This tool performs spectral clustering using either sparse similarity matrix (nearest neighbors) or the Nystrom method. It is also used in the comparison experiments in the following paper:
Parallel Spectral Clustering in Distributed Systems
Wen-Yen Chen, Yangqiu Song, Hongjie Bai, Chih-Jen Lin, and Edward Y. Chang
IEEE Transactions on Pattern Analysis and Machine Intelligence (PAMI), Vol. 33, No. 3, pp. 568-586, March 2011
[PDF (2.5MB)]
If you find this tool useful, please cite the above work. The bibtex format is
@article{Chen11, author = {Wen-Yen Chen and Yangqiu Song and Hongjie Bai and Chih-Jen Lin and Edward Y. Chang}, title = {Parallel Spectral Clustering in Distributed Systems}, journal = {IEEE Transactions on Pattern Analysis and Machine Intelligence}, volume = {33}, number = {3}, pages = {568-586}, year = {2011} }
This tool is implemented in MATLAB, and data is stored in .mat format. The code has been tested under 64-bit Linux environment using MATLAB 7.4.0.287 (R2007a). You will be able to regenerate experiment results in the paper. However, results may be slightly different due to the randomness, the CPU speed, and the load of your computer.

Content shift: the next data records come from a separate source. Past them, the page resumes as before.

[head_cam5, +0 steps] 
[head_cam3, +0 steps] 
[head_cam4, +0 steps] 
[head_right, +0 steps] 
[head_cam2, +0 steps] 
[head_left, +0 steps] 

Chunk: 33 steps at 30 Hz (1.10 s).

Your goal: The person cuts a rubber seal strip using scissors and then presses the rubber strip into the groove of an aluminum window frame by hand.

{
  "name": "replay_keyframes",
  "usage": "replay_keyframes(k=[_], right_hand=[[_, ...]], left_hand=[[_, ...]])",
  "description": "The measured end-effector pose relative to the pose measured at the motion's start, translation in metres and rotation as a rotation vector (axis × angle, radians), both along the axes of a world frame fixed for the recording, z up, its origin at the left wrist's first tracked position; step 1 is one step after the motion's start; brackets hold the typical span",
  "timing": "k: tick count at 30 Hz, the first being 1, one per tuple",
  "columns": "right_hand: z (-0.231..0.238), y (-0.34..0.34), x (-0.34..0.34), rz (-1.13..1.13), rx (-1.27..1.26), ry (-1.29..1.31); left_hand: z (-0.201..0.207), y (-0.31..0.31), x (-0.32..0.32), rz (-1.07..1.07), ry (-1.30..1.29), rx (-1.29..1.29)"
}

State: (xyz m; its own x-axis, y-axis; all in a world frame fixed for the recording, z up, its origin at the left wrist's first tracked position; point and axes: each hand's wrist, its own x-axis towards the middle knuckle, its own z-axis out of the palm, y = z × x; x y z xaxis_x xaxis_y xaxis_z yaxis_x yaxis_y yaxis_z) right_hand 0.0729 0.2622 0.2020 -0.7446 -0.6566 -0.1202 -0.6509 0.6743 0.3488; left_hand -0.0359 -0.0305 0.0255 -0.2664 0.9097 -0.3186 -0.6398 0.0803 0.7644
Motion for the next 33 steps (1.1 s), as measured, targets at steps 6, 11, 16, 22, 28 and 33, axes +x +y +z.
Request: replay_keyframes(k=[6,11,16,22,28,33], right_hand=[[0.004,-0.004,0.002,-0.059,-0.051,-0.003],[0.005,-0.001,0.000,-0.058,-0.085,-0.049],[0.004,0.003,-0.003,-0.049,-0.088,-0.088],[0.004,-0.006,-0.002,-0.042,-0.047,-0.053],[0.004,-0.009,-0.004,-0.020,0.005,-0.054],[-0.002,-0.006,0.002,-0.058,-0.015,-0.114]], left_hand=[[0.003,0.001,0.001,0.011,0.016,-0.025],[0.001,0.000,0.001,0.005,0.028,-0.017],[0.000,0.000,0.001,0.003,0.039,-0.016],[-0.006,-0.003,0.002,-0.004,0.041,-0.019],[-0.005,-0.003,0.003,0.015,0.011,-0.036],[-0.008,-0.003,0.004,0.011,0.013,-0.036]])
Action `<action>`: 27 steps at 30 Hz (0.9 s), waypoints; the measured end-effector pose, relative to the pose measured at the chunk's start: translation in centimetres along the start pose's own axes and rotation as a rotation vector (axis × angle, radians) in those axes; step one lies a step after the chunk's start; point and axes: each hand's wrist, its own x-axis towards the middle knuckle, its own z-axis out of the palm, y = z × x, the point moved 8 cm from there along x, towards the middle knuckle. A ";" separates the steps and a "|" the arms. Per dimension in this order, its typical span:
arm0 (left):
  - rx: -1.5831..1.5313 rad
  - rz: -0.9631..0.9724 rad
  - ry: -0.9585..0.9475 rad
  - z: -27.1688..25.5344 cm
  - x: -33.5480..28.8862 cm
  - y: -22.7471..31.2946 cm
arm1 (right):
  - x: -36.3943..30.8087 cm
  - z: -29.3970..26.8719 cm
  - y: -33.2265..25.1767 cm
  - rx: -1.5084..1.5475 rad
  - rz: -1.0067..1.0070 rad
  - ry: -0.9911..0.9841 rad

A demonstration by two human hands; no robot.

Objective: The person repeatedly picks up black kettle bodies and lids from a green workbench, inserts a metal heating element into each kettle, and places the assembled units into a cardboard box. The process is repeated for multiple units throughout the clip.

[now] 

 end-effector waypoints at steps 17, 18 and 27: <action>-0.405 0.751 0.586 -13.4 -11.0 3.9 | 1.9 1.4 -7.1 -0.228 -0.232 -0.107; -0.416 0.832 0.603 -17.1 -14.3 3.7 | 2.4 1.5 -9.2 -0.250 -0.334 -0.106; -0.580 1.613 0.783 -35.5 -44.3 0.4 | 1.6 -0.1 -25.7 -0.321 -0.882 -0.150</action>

Name | Version Number | Release Date |
---|---|---|
MATLAB code and Corel data files | 1.1 (.zip [16MB] ) (.tar.gz [16MB]) | 02/03/2010 |
RCV1 feature file | .mat [98MB] | 08/15/2008 |
RCV1 label file | .mat [146KB] | 08/15/2008 |
README | .txt [5.4KB] | 02/03/2010 |
You can also download our tool at MLOSS and SourceForge.
Please feel free to send your feedback to Wen-Yen Chen and Chih-Jen Lin.

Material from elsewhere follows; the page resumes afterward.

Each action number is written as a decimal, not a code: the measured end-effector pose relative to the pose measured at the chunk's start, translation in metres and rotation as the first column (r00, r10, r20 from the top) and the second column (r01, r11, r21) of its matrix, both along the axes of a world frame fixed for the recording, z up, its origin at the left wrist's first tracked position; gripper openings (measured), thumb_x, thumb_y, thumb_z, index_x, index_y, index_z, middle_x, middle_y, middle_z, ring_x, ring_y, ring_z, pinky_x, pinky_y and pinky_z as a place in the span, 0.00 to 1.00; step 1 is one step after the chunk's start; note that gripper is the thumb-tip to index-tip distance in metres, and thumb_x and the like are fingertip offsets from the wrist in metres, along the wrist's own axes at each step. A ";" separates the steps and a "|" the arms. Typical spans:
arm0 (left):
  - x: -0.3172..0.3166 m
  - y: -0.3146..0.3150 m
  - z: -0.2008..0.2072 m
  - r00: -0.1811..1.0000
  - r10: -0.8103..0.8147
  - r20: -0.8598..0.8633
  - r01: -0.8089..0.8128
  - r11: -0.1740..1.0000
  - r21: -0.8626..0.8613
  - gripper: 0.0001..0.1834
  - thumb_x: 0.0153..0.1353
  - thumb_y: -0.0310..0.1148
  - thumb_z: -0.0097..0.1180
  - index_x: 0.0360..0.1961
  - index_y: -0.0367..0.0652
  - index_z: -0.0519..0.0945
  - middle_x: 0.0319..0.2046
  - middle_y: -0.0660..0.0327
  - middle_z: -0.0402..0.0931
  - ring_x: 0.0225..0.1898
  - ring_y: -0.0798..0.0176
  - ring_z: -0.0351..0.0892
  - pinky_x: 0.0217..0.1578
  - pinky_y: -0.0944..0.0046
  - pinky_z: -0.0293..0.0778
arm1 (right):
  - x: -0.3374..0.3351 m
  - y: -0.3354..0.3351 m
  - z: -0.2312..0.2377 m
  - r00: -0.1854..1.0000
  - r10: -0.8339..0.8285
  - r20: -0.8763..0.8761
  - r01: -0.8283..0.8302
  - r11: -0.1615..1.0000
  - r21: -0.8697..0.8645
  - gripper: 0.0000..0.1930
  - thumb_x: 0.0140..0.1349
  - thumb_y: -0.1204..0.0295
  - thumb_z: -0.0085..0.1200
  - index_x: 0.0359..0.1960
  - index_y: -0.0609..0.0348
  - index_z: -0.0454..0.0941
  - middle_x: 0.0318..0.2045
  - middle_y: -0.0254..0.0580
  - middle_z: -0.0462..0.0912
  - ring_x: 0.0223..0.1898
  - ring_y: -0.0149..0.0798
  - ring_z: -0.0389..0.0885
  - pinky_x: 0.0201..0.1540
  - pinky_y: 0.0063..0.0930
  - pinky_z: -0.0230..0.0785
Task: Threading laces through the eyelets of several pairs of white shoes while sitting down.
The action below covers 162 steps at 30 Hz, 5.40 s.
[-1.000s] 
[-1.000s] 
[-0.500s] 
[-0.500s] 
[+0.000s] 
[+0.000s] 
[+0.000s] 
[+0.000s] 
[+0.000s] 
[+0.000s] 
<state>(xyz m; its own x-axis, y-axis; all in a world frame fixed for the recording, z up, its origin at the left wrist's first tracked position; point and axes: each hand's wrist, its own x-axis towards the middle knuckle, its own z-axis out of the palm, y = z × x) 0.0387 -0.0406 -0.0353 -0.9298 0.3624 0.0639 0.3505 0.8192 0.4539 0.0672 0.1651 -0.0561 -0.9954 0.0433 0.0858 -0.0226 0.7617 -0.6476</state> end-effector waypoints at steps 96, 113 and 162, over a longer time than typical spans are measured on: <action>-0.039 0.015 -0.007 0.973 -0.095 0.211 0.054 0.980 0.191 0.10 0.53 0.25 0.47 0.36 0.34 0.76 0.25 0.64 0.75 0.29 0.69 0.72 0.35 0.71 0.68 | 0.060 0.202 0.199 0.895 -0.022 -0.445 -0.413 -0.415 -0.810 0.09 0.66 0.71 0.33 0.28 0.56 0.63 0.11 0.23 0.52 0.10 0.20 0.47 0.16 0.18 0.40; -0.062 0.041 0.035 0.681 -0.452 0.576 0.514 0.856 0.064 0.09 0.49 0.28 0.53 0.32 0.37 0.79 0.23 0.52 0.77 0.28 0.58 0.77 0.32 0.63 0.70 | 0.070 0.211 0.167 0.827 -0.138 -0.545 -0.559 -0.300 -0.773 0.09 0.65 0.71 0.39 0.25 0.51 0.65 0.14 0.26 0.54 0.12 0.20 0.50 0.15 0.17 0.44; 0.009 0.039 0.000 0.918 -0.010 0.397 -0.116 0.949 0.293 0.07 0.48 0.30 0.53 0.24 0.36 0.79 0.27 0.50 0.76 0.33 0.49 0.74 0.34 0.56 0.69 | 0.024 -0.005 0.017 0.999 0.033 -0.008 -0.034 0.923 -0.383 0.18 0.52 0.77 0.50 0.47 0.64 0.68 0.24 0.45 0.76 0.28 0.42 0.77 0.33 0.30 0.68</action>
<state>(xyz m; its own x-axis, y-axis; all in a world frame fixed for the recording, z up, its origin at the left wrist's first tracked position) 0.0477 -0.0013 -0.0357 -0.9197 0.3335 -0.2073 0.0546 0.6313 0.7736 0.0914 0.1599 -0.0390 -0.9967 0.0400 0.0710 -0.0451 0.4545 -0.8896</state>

Q1: Does it work on a single 32bit machine?
A1: Yes, this tool is designed for single-machine users to process large-scale data sets. It is also used for comparions experiments (nearest neighbors
vs. Nystrom) in the above paper.
Q2: Can I download the C++ parallel version?
A2: Yes, you are free to download here.
Q3: What is block_size? What is the common value for block_size?
A3: The block_size determines the size of a block when partitioning our original data. Assume our original data has size 100 and we set block_size
to be 5, then we will have 20 blocks. For block_size value, it depends on your physical memory and data sparsity. If you have less memory, use
smaller value. The suggested value is 10 to 100 (or larger if you have sufficient memory).
Q4: The k_means function that you are using keeps diverging (oscilating between two certain values of qold and qnew). What's up with it?
and why didnt you use matlab's kmeans implementation?
A4: The qold/qnew are two variables for storing intra-cluster variances before/after the new clustering assignment. With these two values, we know
when to stop k_means by calculating the ratio, qnew-qold/qold. If the ratio is less than the predefined threshold, we stop k_means. We didn't use
matlab's kmeans implementation because it is not efficient, its running time is much longer than our implementation. We've done a side-by-side
comparisons for verifying our implementation, which is shown to be more efficient.
Q5: I tried using it to cluster some matrices but i keep getting different results everytime i run exactly the same inputs.
Am i doing something wrong?
A5: That is because each time the initialization of k-means is different. Different initializations yields different results.
Q6: What sigma values would you recommend to run on?
A6: That really depends on the data, you can try sigma value from 0.1 to 10, and check the clustering results. In package we provide two options
for setting sigma values. One is manually selection, the other is self-tuning.
Self-tuning technique is based on NIPS'04 paper,
which avoids the need of manual selection and shows better performance.
Q7: I would like to cite this tool. Which paper should I cite?
A7: Please cite the following document:
@article{Chen11, author = {Wen-Yen Chen and Yangqiu Song and Hongjie Bai and Chih-Jen Lin and Edward Y. Chang}, title = {Parallel Spectral Clustering in Distributed Systems}, journal = {IEEE Transactions on Pattern Analysis and Machine Intelligence}, volume = {33}, number = {3}, pages = {568-586}, year = {2011} }